De repente, apareciam os pratos com pipoca, canjica, pé de moleque, a infalível batata doce, naturalmente precedida por alguns comentários e, é claro, o quentão bem dosado. Tudo isso fazia parte do mês dos santos fogueteiros, comemorados desde a antiguidade, lá pelos idos de 1.583, quando os brasileiros os adotaram. O primeiro era – e é – Santo Antonio, tido como o casamenteiro. Na véspera, as moças solteiras, mesmo as que afirmavam não acreditar nessas coisas, colocavam papeizinhos contendo os nomes dos possíveis pretendentes, cuidadosamente dobradinhos várias vezes, dentro de uma bacia com água deixada no sereno a noite toda e, ansiosamente aguardavam o dia seguinte. Aquele papel que estivesse aberto conteria o nome daquele que seria o eleito. Claro que nem sempre dava certo. Mas a vida seguia em frente, feita de muitas esperanças. Afinal, Santo Antonio tinha poderes limitados e milagres no estilo nunca foram tão fáceis.

Em seguida era a vez de São João, talvez o mais celebrado a quem eram endereçadas a maioria das fogueiras. A crença, segundo se observa pelos relatos históricos, estaria na própria bíblia, uma vez que Isabel, a mãe do santo, já grávida, aguardando sua chegada, havia combinado com Maria, que uma fogueira seria acesa, no alto de um morro, para avisá-la da hora do parto. E assim foi feito. E o mês de junho prosseguia de forma romântica, até nas músicas. Veja-se, por exemplo, a composição de José Fernandez e Luiz Gonzaga: “foi numa noite igual a esta/ que tu me destes o teu coração/ o céu estava em festa/ porque era noite de São João/ havia balões no ar/ xote e baião no salão/ e no terreiro o teu olhar/ que incendiou meu coração...”.

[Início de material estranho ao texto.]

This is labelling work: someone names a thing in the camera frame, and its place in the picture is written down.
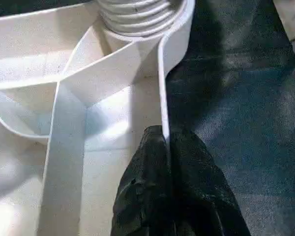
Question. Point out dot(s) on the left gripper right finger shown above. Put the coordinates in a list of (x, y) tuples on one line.
[(201, 196)]

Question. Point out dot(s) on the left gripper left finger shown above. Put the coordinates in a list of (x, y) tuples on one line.
[(147, 191)]

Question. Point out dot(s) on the white plastic table top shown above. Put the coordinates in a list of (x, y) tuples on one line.
[(64, 110)]

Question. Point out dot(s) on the white plastic table leg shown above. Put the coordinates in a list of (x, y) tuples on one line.
[(142, 17)]

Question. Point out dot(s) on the black table mat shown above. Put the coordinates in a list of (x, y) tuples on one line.
[(236, 123)]

Nesse clima todo romântico, embalado pelo frio e pelos rojões de lágrimas que cortavam o céu, colorindo-o de forma diferente, o mês de junho prosseguia. Era uma época bem mais sutil, o que não impedia o surgimento de romances, alguns muitas vezes habilmente escondidos dos pais, então severos, implacáveis, que viviam apregoando “com minha filha, não senhor”. E quantas vezes eles nem percebiam. Mas, a maioria ficava mesmo era nas inocentes trocas de olhares, pois os vizinhos e conhecidos faziam questão de exercer severa vigilância. E os bailes caipiras então? Eram concorridos, com quadrilhas muito bem organizadas. Mas a moçada curtia mesmo eram as seleções dançantes mais lentas. Afinal, era no meio do salão que as emoções mais fortes aconteciam.

O mês se encerrava com o tributo a São Pedro, o dono da chave do céu, no dia 29. E era feriado, o que acabava facilitando as festanças, pois na época ninguém trabalhava. Os mastros, com as imagens dos três homenageados, surgiam em todos os locais e eram reverenciados. Faziam parte das festas, uma vez que o levantamento dos mesmos havia ocorrido no início, lá na festa de Santo Antonio.

Mas, sem dúvida alguma, São João era mesmo o grande astro. Afinal, a ele foram dedicadas quase todas as músicas, principalmente aquela que trouxe uma espécie de súplica feita por todos os românticos e donos de corações apaixonados: “... São João, São João, acende a fogueira do meu coração...”.